> [Exercise requirements]:
Which lines of the data below include the string "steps"? Return each of them.
══ Records to use
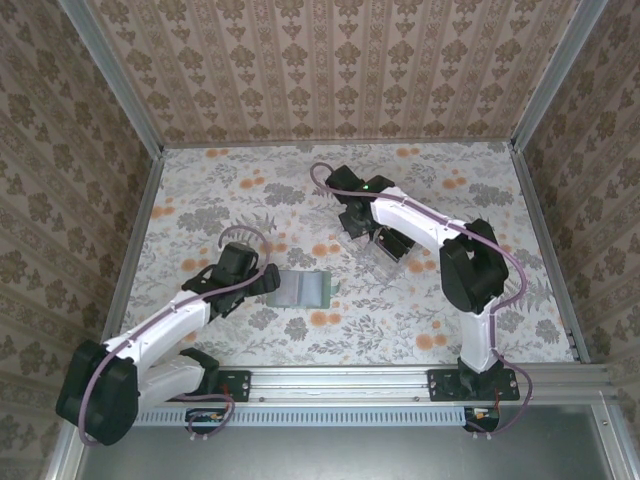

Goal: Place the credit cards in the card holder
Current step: Pick up the credit card from the storage box.

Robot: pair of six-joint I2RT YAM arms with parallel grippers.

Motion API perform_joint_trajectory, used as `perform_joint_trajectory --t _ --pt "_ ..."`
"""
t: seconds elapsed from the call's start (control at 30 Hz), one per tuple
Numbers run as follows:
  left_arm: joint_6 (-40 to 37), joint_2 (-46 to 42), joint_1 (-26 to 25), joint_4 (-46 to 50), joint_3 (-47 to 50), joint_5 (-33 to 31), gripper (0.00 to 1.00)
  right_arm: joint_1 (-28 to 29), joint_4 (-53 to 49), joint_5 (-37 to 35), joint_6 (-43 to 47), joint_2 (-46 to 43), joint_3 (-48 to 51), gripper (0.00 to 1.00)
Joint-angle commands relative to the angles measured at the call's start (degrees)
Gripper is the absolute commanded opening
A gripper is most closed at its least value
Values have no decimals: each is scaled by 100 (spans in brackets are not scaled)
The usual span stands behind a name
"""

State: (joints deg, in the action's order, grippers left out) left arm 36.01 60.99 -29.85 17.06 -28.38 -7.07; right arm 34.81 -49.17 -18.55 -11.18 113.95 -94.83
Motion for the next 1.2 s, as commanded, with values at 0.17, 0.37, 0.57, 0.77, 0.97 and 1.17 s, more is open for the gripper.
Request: perform_joint_trajectory --t 0.17,0.37,0.57,0.77,0.97,1.17 --pt "-189 138 181 -152 -114 251 100 -35 -216 -242 213 334 -352 43" --pt "-200 228 218 -216 -105 294 100 -61 -185 -148 230 496 -389 43" --pt "-165 307 235 -290 -53 325 100 -70 -139 51 234 539 -380 41" --pt "-150 292 237 -317 -1 303 100 -79 -103 266 204 510 -354 35" --pt "-152 273 247 -351 23 303 100 -97 -71 377 173 460 -336 29" --pt "-155 270 249 -397 52 323 100 -132 -60 474 162 445 -337 25"
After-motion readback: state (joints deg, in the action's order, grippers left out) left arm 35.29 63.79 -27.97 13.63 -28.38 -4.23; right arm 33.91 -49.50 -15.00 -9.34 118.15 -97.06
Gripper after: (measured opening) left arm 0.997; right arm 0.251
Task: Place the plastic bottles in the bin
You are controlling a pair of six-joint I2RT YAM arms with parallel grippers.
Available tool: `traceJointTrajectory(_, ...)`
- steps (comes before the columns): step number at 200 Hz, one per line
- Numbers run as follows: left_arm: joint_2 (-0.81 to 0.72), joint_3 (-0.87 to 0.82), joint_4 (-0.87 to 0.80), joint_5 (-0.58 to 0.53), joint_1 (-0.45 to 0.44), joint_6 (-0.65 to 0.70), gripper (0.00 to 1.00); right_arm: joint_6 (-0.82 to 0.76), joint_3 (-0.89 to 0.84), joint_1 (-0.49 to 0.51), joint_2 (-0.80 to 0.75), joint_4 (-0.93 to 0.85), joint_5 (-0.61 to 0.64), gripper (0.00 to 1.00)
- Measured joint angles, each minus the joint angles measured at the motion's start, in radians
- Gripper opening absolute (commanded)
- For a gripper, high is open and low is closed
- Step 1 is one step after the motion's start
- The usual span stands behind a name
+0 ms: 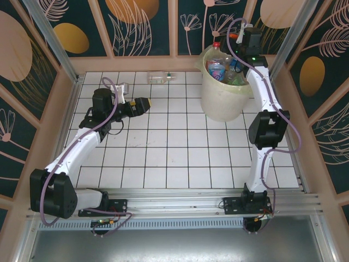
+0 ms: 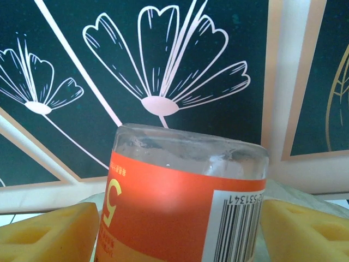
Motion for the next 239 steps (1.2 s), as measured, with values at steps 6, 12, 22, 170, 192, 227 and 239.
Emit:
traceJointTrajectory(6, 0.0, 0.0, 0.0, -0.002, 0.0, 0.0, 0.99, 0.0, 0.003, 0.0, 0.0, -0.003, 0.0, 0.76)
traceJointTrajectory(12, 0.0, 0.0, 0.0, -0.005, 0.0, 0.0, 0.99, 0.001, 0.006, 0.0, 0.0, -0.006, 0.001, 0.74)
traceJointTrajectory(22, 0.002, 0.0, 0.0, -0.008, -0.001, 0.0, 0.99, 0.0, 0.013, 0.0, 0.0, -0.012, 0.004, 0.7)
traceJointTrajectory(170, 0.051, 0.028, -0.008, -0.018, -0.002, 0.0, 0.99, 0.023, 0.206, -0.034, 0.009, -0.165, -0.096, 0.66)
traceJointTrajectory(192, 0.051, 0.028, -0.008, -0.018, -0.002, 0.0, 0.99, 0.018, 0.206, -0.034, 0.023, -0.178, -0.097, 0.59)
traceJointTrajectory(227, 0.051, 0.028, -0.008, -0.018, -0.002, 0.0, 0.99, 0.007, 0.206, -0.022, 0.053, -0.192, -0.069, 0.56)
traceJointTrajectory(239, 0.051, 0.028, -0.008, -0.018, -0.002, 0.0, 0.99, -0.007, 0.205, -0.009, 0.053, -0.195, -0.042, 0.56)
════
> [Response area]:
- steps (comes before the columns): step number at 200 Hz, one per line
Motion for the next 239 steps (1.2 s), as measured, with values at steps 6, 12, 22, 170, 192, 227 and 239.

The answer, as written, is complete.